I recently built my own Picade 8" with a Pi4 and I’m really enjoying it.
However, one thing I’m curious about is that the built-in gamepad (connected via GPIO > XHat-Board) is recognized by RetroPie as a keyboard, rather than as a gamepad, which I would have expected.
You might say, “So what?” But this leads to an issue: you can’t play games with two controllers simultaneously. When I connect an additional controller (I’ve tried several via Bluetooth as well as a USB gamepad), it’s recognized as a gamepad, but it’s mapped to Player 1. As a result, I end up with two controllers for Player 1 (both the Picade’s built-in buttons and the second connected controller) but none for Player 2.
The only way to resolve this so far is to connect two external gamepads at once.
My question is: Is there a way to map, configure, tweak, code, or script Picade/RetroPie/XHat so that when a second controller is connected, it’s assigned to Player 2 instead of Player 1?
The only relevant forum posts I found are quite old and refer to outdated XHat firmware.
I imagine I’m not the only one facing this issue, so perhaps there’s already a solution?
I managed to get two players / two different controllers working at the same time by changing settings in retroarch.
I could achieve this by connecting my second controller and than change port binding #1 and port binding #2 under setup > retroarch > input > port binding.
I still dont know if this will be persistent or has to be done every time connecting a 2nd controller. Also curious about the behaviour when connecting a different type of controller such as USB.
Will try and report - maybe it will be helpful for others in the future.
Sidenote: To my mind, this is just a workaround. Preferably controllers attached to the X-Hat, would be identified as gamepad and not as keyboard.

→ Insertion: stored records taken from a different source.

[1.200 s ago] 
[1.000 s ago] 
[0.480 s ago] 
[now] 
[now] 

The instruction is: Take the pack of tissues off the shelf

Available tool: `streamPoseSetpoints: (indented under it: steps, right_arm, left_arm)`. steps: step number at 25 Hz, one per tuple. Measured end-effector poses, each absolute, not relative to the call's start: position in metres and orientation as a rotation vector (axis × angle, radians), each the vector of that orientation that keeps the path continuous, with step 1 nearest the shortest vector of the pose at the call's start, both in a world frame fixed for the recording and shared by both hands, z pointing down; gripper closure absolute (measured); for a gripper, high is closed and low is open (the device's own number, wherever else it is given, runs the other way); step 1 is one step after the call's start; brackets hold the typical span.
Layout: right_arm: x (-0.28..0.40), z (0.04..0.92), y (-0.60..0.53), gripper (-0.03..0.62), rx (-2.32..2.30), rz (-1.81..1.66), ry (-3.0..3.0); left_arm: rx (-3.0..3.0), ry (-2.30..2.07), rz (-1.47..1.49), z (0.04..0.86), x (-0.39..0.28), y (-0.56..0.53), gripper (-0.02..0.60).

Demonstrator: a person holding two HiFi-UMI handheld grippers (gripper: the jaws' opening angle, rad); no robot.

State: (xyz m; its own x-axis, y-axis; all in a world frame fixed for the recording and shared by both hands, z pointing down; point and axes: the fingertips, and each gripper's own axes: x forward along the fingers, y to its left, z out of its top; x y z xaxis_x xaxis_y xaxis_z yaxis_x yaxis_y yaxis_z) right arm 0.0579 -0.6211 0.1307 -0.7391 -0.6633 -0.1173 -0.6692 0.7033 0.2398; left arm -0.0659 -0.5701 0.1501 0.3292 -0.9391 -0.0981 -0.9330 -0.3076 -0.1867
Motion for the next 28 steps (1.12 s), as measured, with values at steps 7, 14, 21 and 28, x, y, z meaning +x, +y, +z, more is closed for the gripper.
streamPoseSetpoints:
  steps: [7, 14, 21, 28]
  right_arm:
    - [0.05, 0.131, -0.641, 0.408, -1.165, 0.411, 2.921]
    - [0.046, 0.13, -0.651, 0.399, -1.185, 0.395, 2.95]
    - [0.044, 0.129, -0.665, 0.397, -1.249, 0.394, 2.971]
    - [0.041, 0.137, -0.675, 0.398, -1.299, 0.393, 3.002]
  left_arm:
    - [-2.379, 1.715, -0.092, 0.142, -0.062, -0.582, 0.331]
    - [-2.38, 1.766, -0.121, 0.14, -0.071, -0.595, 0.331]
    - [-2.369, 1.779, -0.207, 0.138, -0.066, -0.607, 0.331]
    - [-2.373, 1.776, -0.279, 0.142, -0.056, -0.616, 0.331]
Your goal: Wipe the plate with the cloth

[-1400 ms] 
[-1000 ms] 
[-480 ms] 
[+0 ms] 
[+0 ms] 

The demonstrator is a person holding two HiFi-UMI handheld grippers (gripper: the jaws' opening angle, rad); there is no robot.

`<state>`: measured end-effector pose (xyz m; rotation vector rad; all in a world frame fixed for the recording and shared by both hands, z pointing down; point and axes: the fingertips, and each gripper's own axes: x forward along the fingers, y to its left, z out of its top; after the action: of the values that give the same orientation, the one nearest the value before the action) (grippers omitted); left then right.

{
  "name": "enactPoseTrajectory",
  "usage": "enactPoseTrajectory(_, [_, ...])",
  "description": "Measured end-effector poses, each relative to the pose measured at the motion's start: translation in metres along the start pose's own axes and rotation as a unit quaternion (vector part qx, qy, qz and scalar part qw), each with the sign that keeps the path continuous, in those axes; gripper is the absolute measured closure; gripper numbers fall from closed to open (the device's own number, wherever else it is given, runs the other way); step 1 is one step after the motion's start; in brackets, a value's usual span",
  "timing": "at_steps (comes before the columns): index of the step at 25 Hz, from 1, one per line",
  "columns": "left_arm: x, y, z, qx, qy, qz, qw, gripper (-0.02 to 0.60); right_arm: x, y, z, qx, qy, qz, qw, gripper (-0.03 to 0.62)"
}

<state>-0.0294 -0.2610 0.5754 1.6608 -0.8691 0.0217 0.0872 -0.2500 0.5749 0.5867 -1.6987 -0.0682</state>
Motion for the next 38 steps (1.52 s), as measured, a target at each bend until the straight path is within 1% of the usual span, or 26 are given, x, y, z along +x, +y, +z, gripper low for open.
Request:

I’m guessing, as I don’t own one, that having the built in controller setup as a keyboard makes the software setup easier? It may also be because the onboard buttons all go to the GPIO header, no USB HID for that?
Might be. I had GPIO interfaces that managed to identify attached gamepads as such.
They will have their reasons (or it is just because, nobody was ever thinking about it).
Unfortunately, I could not find anything official about it anywhere.